Task item:
Print each entry in full, word for word, with no pictures in the result.

[Items from a dataset]
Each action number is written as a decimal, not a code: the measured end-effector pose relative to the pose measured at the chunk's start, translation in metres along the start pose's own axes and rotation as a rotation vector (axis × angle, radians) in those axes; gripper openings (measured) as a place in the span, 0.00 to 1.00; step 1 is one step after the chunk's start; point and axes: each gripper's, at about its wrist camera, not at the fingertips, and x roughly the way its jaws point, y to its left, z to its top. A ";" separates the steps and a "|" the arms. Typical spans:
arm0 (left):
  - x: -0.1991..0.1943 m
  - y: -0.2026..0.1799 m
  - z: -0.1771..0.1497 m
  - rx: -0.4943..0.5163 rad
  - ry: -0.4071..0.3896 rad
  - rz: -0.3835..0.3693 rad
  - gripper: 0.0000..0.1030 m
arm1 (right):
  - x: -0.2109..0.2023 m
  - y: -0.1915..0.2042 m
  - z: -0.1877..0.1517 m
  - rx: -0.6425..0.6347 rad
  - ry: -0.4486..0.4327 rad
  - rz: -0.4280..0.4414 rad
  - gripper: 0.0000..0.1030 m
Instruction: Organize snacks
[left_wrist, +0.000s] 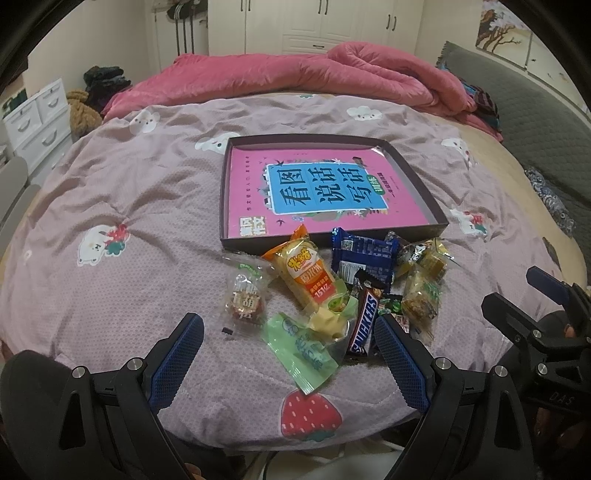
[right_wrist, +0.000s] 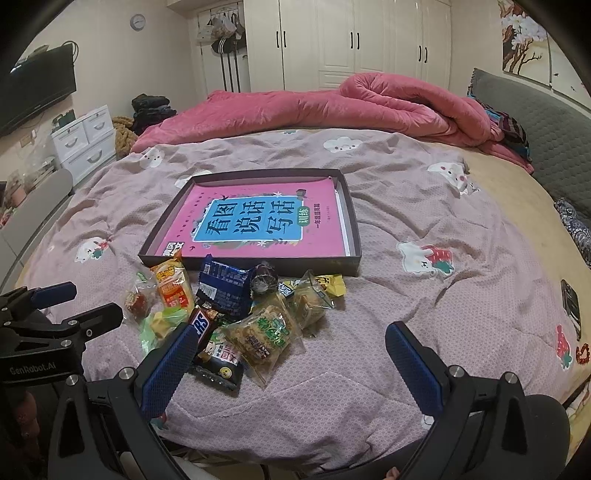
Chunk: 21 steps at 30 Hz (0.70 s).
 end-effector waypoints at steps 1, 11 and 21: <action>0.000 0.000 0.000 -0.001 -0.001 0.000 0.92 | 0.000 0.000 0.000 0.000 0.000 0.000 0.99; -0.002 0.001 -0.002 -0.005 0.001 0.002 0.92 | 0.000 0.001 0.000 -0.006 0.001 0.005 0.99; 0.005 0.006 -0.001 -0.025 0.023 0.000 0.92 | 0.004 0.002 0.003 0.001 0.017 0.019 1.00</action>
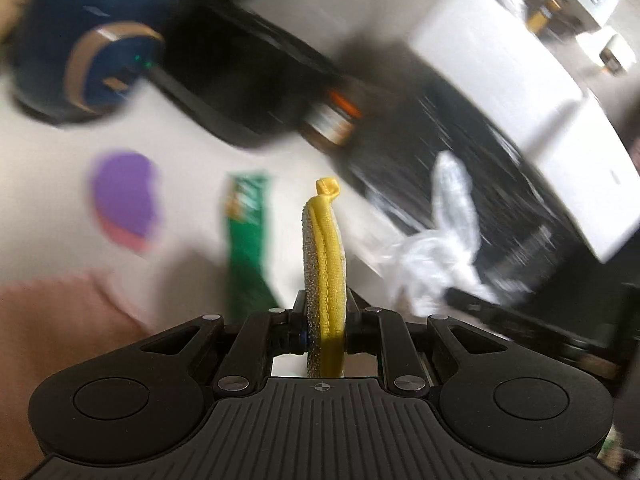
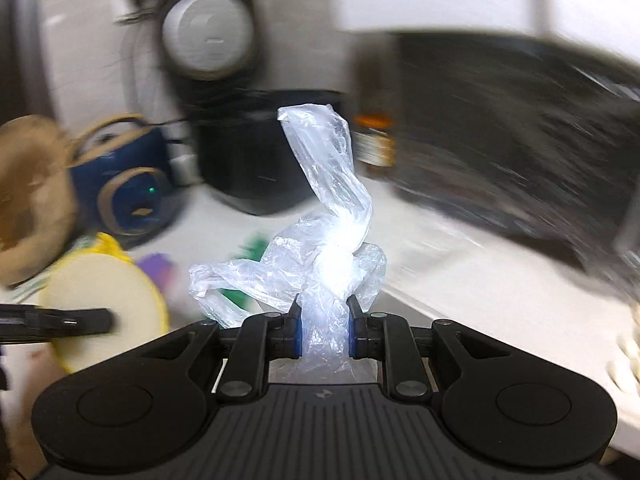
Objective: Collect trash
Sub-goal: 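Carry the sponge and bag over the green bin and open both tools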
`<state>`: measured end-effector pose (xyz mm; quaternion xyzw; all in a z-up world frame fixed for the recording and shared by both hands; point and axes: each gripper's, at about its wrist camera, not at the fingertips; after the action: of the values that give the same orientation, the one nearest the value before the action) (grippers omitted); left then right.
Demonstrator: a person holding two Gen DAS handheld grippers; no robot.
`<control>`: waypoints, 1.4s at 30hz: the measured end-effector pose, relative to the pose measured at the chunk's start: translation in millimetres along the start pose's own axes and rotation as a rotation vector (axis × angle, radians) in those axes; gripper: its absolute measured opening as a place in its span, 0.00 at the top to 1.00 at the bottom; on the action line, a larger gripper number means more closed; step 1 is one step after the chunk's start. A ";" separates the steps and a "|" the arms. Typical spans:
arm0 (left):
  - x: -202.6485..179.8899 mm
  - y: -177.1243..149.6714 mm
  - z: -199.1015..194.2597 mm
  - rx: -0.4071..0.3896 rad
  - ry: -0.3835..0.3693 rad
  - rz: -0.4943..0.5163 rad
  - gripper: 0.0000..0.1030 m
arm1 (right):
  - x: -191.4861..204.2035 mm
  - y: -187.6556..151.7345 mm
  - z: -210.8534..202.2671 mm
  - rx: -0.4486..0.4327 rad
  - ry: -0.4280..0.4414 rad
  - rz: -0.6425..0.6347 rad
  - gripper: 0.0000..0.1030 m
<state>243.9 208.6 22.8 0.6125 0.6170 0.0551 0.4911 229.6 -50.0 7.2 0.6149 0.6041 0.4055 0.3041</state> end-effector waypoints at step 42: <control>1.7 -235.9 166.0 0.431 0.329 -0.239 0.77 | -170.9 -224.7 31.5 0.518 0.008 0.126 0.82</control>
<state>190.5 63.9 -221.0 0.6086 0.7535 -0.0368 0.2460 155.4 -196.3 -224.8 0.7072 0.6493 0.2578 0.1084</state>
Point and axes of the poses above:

Reply:
Each action number is written as a decimal, not a code: the measured end-effector pose relative to the pose measured at the chunk's start, translation in metres along the start pose's own axes and rotation as a rotation vector (axis × angle, radians) in those axes; gripper openings (measured) as a place in the span, 0.00 to 1.00; step 1 is one step after the chunk's start; point and axes: each gripper's, at about its wrist camera, not at the fingertips, and x roughly the way its jaws point, y to its left, z to its top. A ";" separates the steps and a "|" the arms. Typical spans:
arm0 (left):
  - x: -0.1991..0.1943 m
  - y: -0.2026..0.1799 m
  - z: -0.1771..0.1497 m
  - rx: -0.4943..0.5163 rad
  - ry: -0.4071..0.3896 rad
  - rz: -0.3835..0.3693 rad
  - gripper: 0.0000..0.1030 m
arm1 (right):
  - x: -0.2109..0.2023 m
  - y: -0.1915..0.2042 m
  - z: -0.1877..0.1517 m
  - rx: -0.6425..0.6347 rad
  - ry: -0.4486..0.4327 rad
  - rz: -0.4280..0.4414 rad
  - gripper: 0.0000..0.1030 m
Instruction: Organize snacks
[left_wrist, +0.000s] 
[right_wrist, +0.000s] 
Chunk: 21 steps at 30 Hz (0.70 s).
 end-effector waypoints at steps 1, 11 and 21: <action>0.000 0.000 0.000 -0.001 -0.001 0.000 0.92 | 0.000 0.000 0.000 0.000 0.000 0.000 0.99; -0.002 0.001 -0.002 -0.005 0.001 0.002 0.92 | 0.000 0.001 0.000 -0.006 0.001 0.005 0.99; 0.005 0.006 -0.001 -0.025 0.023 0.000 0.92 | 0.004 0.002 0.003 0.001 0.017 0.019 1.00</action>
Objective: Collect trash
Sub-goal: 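Carry the sponge and bag over the green bin and open both tools
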`<state>`: measured end-effector pose (xyz mm; quaternion xyzw; all in a z-up world frame fixed for the recording and shared by both hands; point and axes: each gripper's, at about its wrist camera, not at the fingertips; after the action: of the values that give the same orientation, the one nearest the value before the action) (grippers omitted); left then right.
Demonstrator: a person holding two Gen DAS handheld grippers; no robot.
`<control>`: waypoints, 1.4s at 30hz: the measured end-effector pose, relative to the pose measured at the chunk's start: translation in millimetres along the start pose's own axes and rotation as a rotation vector (axis × angle, radians) in those axes; gripper: its absolute measured opening as a place in its span, 0.00 at the top to 1.00 at the bottom; on the action line, a larger gripper number means more closed; step 1 is one step after the chunk's start. A ";" separates the steps and a "|" the arms. Typical spans:
arm0 (left):
  - x: -202.6485..179.8899 mm
  - y: -177.1243..149.6714 mm
  - z: -199.1015..194.2597 mm
  - rx: -0.4071..0.3896 rad
  - ry: -0.3835..0.3693 rad
  - rz: -0.4943..0.5163 rad
  - gripper: 0.0000..0.1030 m
arm1 (right):
  - x: -191.4861..204.2035 mm
  - y: -187.6556..151.7345 mm
  - z: -210.8534..202.2671 mm
  - rx: -0.4486..0.4327 rad
  - ry: -0.4280..0.4414 rad
  - rz: -0.6425..0.6347 rad
  - gripper: 0.0000..0.1030 m
<state>243.9 208.6 22.8 0.6125 0.6170 0.0551 0.4911 229.6 -50.0 7.2 0.6149 0.6041 0.4055 0.3041</state> end-effector waypoints at step 42: <control>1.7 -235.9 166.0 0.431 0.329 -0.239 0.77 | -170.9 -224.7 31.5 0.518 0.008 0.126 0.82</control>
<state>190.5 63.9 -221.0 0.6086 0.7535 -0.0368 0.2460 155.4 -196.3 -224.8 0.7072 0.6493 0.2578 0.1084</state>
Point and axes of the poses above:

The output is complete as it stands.